INSTRUCTIONS FOR THE TASK:
Keep to one stretch of the data below, the lines from the one with "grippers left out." up to and including the one with "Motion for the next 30", and return that stretch exactly.

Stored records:
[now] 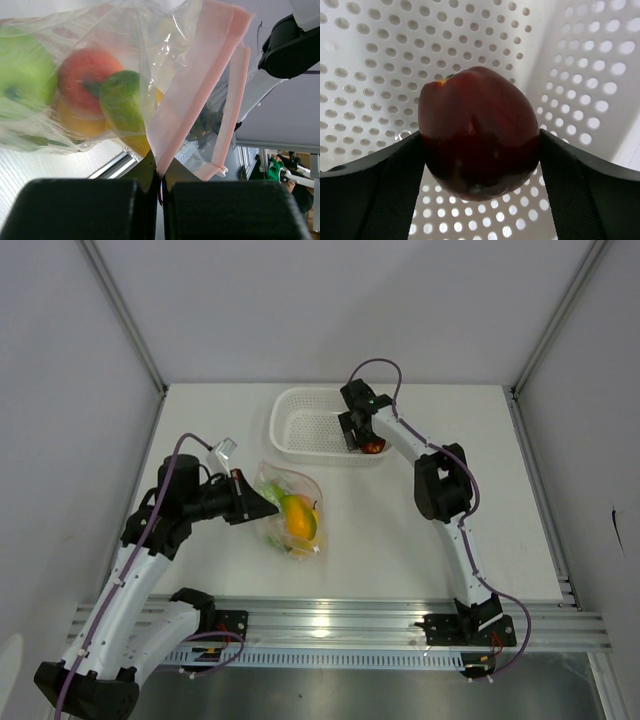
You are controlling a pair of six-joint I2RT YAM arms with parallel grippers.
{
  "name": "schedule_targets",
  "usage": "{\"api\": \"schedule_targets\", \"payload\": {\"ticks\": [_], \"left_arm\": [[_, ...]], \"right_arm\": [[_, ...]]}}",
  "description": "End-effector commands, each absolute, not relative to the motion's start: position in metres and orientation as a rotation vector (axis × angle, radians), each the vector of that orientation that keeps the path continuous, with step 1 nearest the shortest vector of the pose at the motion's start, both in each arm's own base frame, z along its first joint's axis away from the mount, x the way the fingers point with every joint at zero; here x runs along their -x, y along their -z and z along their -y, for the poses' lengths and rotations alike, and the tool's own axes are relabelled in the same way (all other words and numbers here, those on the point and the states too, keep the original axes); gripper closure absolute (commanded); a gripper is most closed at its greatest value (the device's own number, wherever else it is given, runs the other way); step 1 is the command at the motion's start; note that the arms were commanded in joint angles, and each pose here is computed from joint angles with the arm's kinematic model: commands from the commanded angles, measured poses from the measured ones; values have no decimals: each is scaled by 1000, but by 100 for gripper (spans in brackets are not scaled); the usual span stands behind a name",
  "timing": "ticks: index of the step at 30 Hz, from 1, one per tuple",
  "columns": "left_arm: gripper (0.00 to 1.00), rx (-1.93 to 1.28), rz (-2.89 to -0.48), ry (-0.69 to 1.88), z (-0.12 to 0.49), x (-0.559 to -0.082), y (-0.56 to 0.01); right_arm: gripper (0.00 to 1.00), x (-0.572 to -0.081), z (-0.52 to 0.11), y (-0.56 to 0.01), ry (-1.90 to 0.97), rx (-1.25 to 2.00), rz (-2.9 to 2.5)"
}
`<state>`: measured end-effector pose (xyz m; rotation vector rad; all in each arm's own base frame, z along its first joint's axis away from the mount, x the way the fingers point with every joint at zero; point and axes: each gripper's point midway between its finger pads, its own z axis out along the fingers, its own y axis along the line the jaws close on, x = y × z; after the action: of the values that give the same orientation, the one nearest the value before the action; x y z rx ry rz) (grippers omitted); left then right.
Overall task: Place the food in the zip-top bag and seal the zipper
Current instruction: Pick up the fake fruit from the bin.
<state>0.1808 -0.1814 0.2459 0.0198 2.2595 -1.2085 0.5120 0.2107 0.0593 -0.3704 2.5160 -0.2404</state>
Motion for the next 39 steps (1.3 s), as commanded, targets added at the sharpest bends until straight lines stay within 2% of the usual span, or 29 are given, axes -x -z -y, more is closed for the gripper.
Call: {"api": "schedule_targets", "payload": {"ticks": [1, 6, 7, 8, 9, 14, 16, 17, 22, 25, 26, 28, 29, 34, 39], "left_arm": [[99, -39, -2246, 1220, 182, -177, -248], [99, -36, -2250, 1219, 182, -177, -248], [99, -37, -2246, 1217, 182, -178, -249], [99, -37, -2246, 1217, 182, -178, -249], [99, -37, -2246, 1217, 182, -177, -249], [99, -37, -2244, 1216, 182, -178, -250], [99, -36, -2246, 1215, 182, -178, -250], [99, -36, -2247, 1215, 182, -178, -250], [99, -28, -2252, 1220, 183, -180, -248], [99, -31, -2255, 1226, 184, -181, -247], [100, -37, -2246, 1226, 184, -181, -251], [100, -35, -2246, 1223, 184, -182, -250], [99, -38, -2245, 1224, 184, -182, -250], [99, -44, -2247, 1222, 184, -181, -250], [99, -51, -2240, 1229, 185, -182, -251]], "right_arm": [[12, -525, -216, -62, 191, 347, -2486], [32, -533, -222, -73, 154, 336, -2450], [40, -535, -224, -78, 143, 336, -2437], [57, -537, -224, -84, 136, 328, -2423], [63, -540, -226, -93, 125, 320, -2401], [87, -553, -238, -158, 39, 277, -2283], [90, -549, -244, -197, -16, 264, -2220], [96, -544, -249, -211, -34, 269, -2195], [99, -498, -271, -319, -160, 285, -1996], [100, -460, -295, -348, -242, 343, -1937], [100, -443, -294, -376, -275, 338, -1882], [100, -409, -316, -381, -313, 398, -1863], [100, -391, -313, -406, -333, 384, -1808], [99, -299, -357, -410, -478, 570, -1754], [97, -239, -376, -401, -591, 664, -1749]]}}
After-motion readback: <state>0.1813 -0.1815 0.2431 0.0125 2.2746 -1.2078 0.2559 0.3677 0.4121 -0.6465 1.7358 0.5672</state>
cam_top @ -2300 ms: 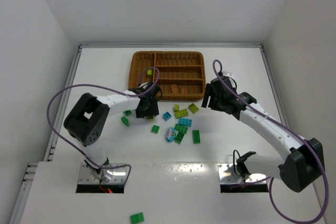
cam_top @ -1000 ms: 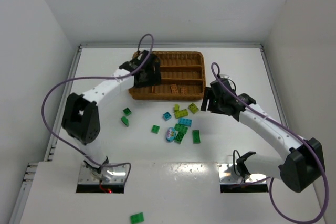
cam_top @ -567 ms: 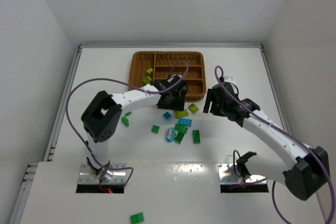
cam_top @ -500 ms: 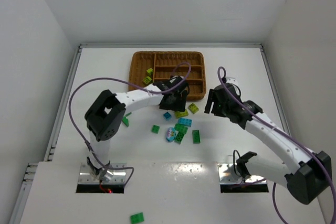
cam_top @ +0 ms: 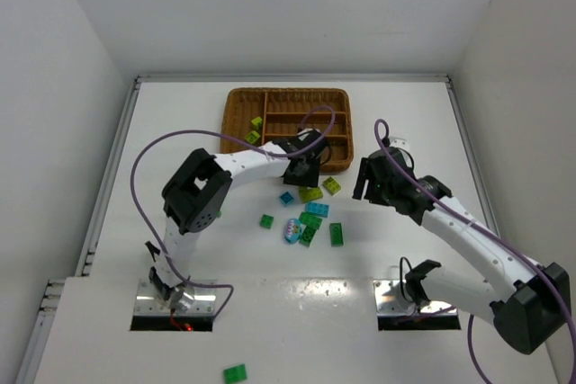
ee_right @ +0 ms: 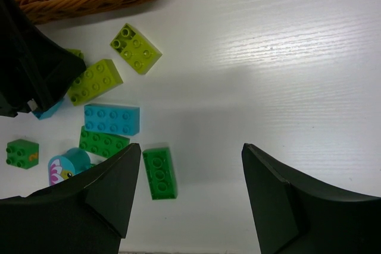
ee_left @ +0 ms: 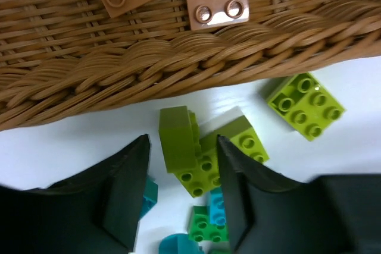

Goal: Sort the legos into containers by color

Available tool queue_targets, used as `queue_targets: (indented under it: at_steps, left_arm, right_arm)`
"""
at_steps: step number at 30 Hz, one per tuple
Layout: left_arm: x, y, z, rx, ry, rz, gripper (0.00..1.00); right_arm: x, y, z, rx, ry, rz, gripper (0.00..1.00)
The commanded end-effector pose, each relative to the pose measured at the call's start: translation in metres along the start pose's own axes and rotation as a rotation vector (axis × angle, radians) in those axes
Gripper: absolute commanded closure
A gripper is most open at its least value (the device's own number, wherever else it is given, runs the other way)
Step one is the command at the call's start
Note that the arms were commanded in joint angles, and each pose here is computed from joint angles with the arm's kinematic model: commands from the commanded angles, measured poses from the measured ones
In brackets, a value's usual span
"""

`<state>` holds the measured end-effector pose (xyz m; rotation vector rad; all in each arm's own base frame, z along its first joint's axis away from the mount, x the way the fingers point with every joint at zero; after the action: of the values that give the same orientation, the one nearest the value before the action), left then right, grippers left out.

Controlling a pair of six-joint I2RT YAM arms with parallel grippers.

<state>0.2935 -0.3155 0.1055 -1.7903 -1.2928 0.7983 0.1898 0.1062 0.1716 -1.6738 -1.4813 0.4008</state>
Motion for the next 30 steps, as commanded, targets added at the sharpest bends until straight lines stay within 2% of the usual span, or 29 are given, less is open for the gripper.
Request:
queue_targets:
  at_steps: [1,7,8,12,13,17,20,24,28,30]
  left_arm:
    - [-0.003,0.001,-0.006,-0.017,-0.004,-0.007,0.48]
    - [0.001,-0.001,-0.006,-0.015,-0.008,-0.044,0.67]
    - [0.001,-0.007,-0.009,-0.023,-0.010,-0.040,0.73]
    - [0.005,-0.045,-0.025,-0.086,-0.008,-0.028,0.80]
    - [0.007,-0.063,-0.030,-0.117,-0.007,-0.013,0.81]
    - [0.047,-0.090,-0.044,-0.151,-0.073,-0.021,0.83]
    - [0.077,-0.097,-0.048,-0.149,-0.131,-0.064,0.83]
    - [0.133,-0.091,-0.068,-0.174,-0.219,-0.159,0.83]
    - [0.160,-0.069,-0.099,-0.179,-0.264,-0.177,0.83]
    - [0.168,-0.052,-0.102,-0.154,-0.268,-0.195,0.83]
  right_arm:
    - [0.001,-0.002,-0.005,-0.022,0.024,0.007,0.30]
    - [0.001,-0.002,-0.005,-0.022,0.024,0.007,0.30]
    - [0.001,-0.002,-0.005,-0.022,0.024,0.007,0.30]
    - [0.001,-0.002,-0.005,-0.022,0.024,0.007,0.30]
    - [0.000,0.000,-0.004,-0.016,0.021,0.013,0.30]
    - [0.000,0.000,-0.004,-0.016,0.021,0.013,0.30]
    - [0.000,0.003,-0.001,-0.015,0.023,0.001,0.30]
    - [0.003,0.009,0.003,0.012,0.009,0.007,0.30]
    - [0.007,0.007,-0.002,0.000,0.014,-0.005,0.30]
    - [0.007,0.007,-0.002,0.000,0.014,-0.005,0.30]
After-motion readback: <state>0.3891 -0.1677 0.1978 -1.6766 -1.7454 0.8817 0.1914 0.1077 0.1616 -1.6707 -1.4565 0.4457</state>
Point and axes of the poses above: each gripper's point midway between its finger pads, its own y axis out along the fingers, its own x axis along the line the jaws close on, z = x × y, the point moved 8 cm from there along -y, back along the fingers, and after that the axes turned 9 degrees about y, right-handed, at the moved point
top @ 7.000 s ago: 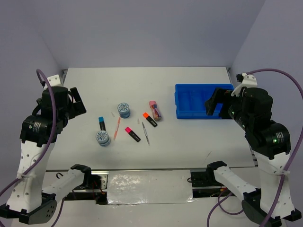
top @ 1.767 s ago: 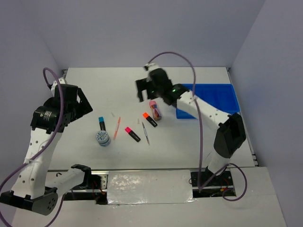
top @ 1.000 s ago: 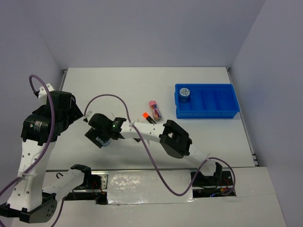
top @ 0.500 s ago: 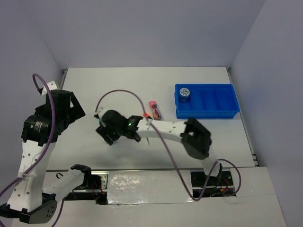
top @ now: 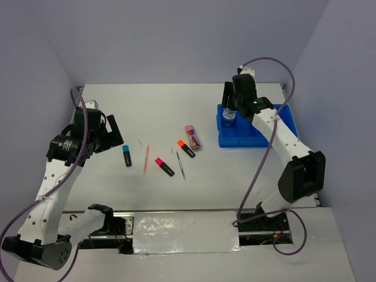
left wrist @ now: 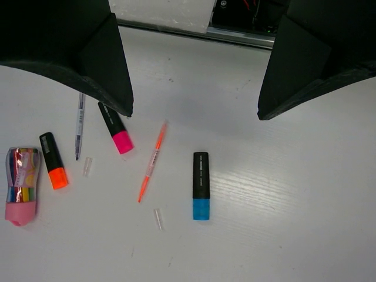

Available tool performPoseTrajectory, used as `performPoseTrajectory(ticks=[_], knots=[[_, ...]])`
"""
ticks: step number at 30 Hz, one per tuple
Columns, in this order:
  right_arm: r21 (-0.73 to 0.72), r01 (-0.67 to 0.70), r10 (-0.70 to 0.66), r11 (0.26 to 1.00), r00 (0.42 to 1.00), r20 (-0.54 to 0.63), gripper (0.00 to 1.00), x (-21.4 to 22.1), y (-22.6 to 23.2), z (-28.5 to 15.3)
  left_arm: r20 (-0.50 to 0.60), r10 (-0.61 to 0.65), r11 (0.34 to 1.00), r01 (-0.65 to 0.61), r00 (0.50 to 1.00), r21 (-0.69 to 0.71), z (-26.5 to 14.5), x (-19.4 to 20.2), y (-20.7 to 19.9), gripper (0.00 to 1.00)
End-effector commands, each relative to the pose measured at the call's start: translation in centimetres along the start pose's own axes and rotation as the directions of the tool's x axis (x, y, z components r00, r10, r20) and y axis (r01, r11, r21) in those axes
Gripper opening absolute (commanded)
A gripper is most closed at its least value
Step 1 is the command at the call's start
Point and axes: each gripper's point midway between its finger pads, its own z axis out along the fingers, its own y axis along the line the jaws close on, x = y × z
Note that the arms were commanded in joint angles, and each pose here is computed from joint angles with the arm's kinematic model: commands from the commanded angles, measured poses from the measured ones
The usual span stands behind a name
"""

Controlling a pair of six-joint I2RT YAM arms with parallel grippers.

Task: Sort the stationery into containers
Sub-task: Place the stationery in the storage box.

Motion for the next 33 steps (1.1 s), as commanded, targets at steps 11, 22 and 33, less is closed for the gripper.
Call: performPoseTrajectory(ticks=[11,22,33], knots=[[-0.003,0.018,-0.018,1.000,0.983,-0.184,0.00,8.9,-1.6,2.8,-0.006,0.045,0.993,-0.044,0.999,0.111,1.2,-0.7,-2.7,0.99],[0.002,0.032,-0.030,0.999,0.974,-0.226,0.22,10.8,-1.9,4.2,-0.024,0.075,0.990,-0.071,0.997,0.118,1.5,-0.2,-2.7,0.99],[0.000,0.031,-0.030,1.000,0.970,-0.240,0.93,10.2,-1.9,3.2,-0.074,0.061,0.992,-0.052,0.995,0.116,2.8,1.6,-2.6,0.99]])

REPLY TO THE EXERCISE:
`<state>` holds the measured end-effector pose (xyz m; rotation vector rad; all in each arm's own base frame, z along its first joint's axis away from the mount, x the way the fingers point with every joint at zero; after the action: of the values that give the same orientation, the one nearest the value before the action), left then right, grippers left out.

Controlling a pair of six-joint I2RT YAM arms with parallel grippers.

<state>0.2935 -0.3155 0.1055 -1.7903 -1.2928 0.7983 0.1898 0.1062 0.1716 -1.6738 -1.4813 0.4008</state>
Motion for the next 30 steps, as commanded, targets added at the sharpest bends until straight lines stay within 2% of the usual span, or 29 are given, less is open for the gripper.

Nothing remains to be done for this exercise.